Amy believes she and her co-workers thrive at running the business in part because the staffers come from a variety of career backgrounds.
“Service is always number one with us,” she says. “That’s something we’ve learned, that if you don’t have service for your client, you don’t have anything.”
Acrisure Title’s primary clients are Realtors and Amy notes her firm has “a lot of really smart people from a marketing and social media perspective … help(ing) our Realtors take their business to the next level.”
What’s on the horizon
Looking ahead, Amy says fraud prevention is a major issue and she expects that to continue during the next several years.
“I know there’s lots of people looking at that,” she says. “Wire fraud and every type of fraud. The fraudsters are getting really sneaky, and you got to be on your guard at all times.”
She believes the title industry is still trying to figure out how to utilize the newest technology while still offering strong customer service.

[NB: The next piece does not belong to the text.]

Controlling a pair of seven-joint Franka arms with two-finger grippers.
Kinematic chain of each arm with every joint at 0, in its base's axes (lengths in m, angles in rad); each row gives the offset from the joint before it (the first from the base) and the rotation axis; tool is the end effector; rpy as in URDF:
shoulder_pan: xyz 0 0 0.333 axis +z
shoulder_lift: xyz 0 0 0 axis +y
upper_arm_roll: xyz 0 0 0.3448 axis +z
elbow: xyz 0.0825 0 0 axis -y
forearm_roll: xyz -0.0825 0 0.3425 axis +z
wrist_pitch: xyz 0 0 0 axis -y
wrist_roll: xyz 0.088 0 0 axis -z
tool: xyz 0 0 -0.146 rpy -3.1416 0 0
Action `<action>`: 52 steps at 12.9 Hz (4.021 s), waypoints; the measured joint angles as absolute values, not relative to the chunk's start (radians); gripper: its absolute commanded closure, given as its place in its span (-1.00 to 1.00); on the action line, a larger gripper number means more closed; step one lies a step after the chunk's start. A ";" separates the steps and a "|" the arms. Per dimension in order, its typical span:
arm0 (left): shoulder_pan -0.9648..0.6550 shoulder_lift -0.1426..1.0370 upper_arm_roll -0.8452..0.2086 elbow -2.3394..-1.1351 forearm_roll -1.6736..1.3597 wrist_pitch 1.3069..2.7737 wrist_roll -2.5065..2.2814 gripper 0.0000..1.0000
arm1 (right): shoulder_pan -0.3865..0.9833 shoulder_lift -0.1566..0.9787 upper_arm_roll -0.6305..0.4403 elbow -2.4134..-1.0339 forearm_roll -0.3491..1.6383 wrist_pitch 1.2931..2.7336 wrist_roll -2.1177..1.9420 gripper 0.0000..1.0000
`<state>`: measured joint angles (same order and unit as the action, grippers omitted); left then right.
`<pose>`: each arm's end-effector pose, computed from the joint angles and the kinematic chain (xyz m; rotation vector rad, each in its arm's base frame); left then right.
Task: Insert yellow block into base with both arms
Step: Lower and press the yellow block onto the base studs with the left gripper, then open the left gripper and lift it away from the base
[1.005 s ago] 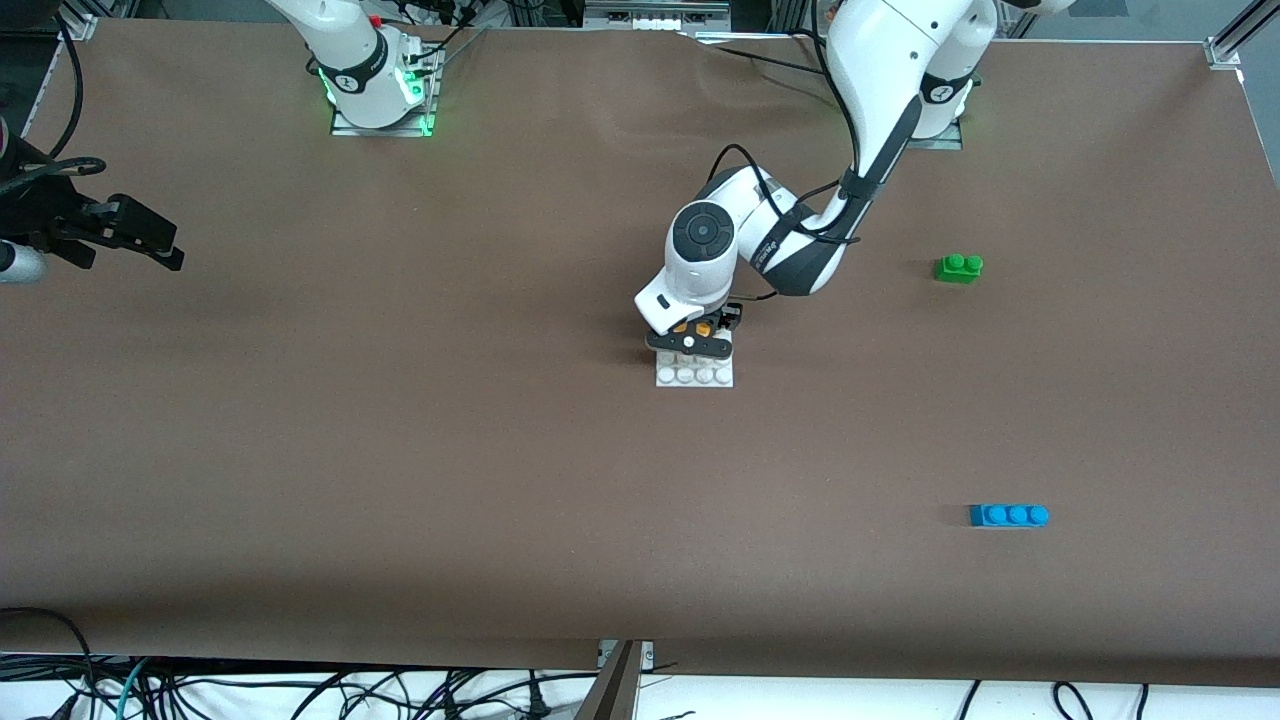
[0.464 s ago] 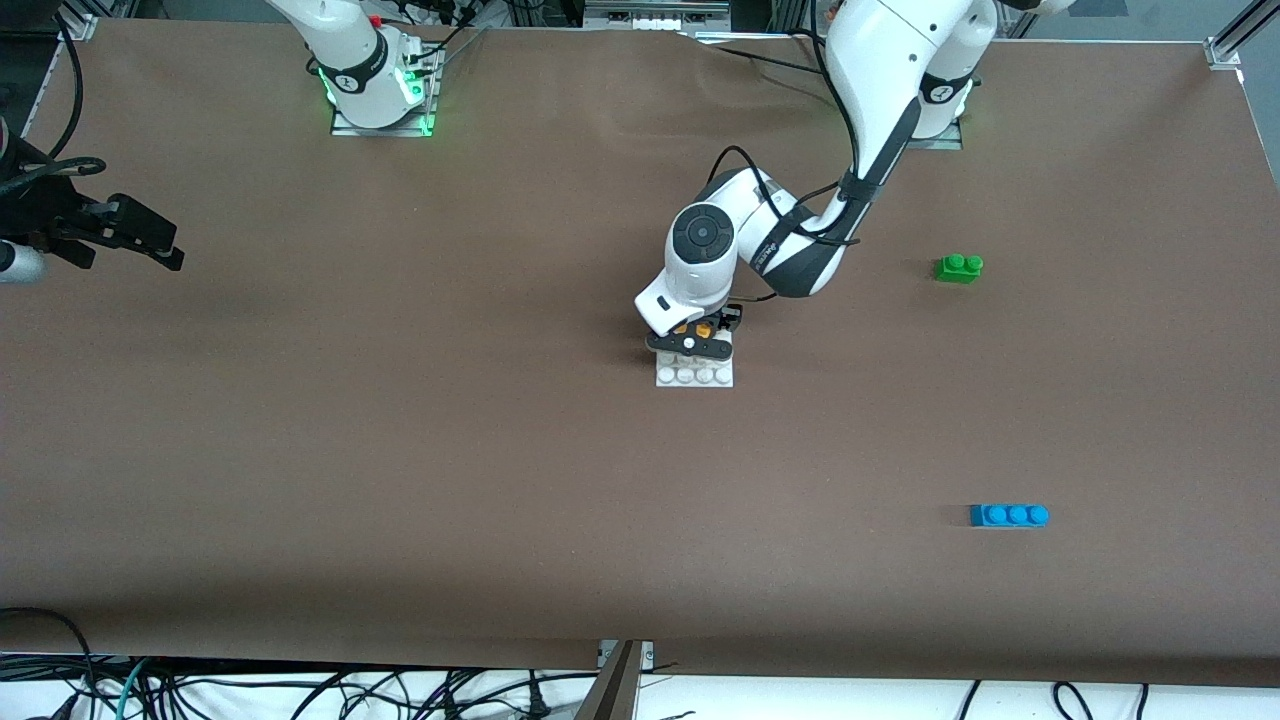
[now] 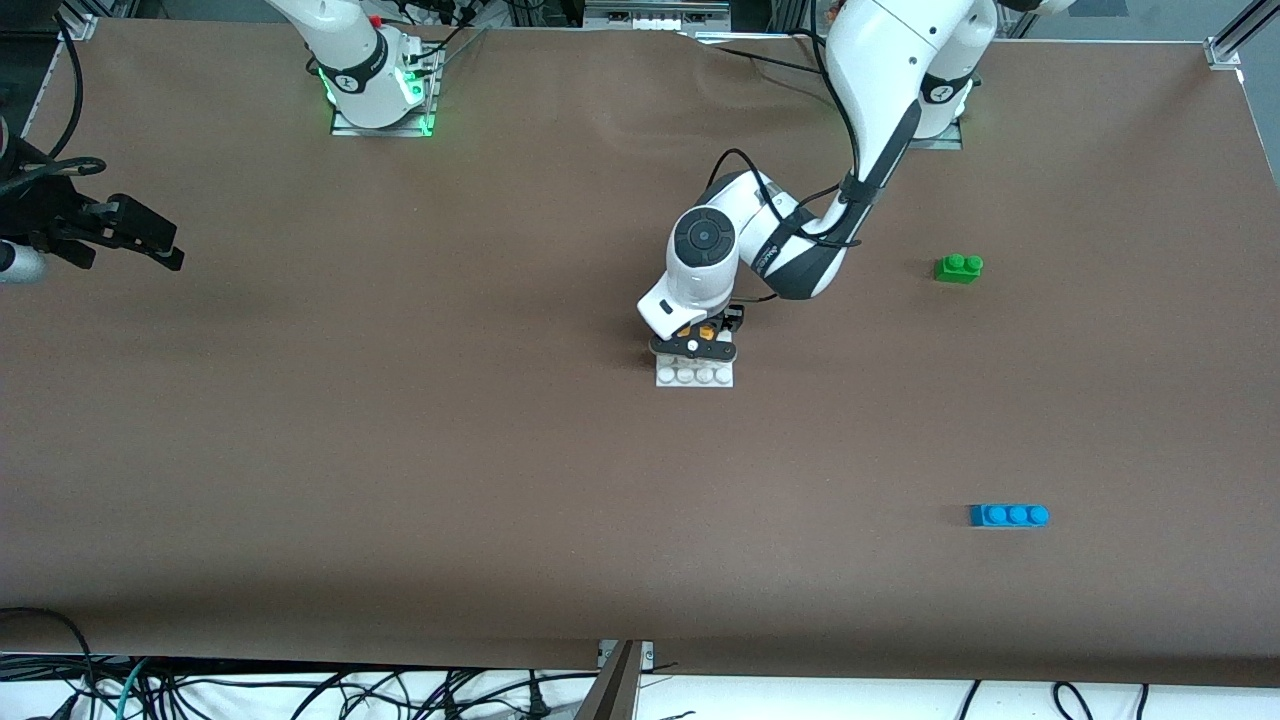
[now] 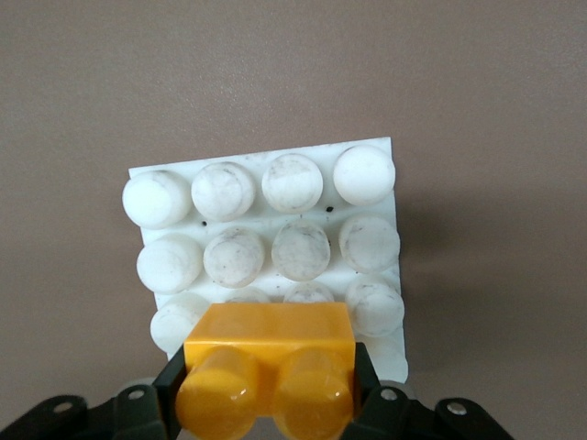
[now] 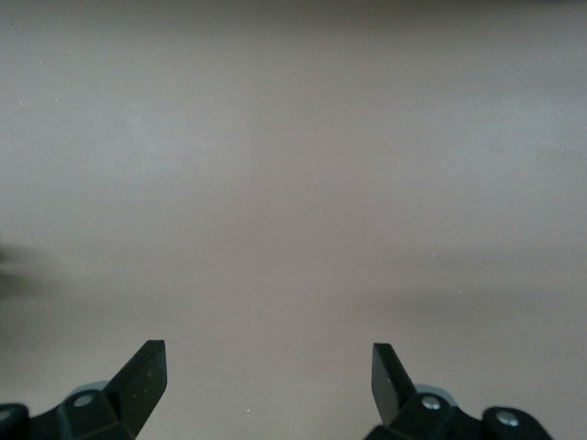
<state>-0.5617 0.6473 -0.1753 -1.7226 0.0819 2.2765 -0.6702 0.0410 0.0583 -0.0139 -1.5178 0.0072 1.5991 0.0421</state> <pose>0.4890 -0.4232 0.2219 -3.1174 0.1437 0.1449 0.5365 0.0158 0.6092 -3.1341 0.0236 -0.0357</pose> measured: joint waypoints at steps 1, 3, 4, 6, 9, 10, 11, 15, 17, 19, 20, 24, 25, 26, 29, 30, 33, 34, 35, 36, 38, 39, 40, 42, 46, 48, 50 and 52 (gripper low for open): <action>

“People are people and they don’t want to pick up the phone and talk to a robot,” Amy says. “… We need people talking to people and if there’s a problem, they need to be able to text their person on the weekend or the evenings to help get stuff resolved, but … on the processing and operational side, (we should) make it so that the escrow officer has the time for taking those calls.”
The question is, Amy says, “How do we get some of that busy work off their plate, and let them focus on taking care of their client?”
While noting people could be removed from refinancing transactions, she believes human beings will always need to be part of a home purchase. For most people, Amy says, buying a home is the “biggest purchase they’re ever going to make in their life, and they’re not going to deal with a computer for that, right? They’re going to deal with people for that. That’s why service is always number one.”
During her eight years working in the title insurance industry, Amy says advances in technology have significantly impacted the profession. The various forms of title production software and integrations are making escrow officers’ jobs easier.
“There’s been tons of advancement and that’s what we’re most interested in,” she says. “What gets me going is how can we make technology not to necessarily get rid of people, but to make people more efficient, maybe be able to handle those ebbs and flows better than just hiring people and maybe having to let people go because you can’t handle the influx. … I think we’re getting there. … One of our main focuses right now is what can we do from a technology perspective to help our people be more efficient, have less errors … do more with less?”
Amy says the company is currently looking at ways to incorporate artificial intelligence into its operations.
Family events, animal rescue work
Amy and her husband of 26 years, Jay, live in Holt, Mich. They have a 24-year-old daughter, Lauren, and a 22-year-old daughter, Olivia, both of whom graduated from Michigan State University.
Lauren is getting married next spring and will graduate from medical school and start her residency in summer of 2026. Olivia has started attending physician’s assistant school at Central Michigan University, and is expected to enter the profession in about 18 months.
Amy volunteers with an animal rescue organization called Happy Feet Pet Rescue that was started by two of her good friends several years ago. She noted the organization has 100-plus volunteers and has helped more than 2,500 animals since its inception in 2020.
“A lot of our focus is working with owner surrenders and local shelters that have animals that are in need for whatever reason …,” Amy says. “We have a building that has a few kennels that will keep animals temporarily, but it’s mostly home-based because animals do better at home.”
During the past decade, Amy and her family have cared for hundreds of dogs, cats, puppies and kittens. They have three dogs and four cats at home now.
“It’s a big passion of mine,” she says. “There’s a lot of animals in the world that really need help and we try to make a difference. … When that day comes that I do retire, I’m hoping to put more time into that part of my life.”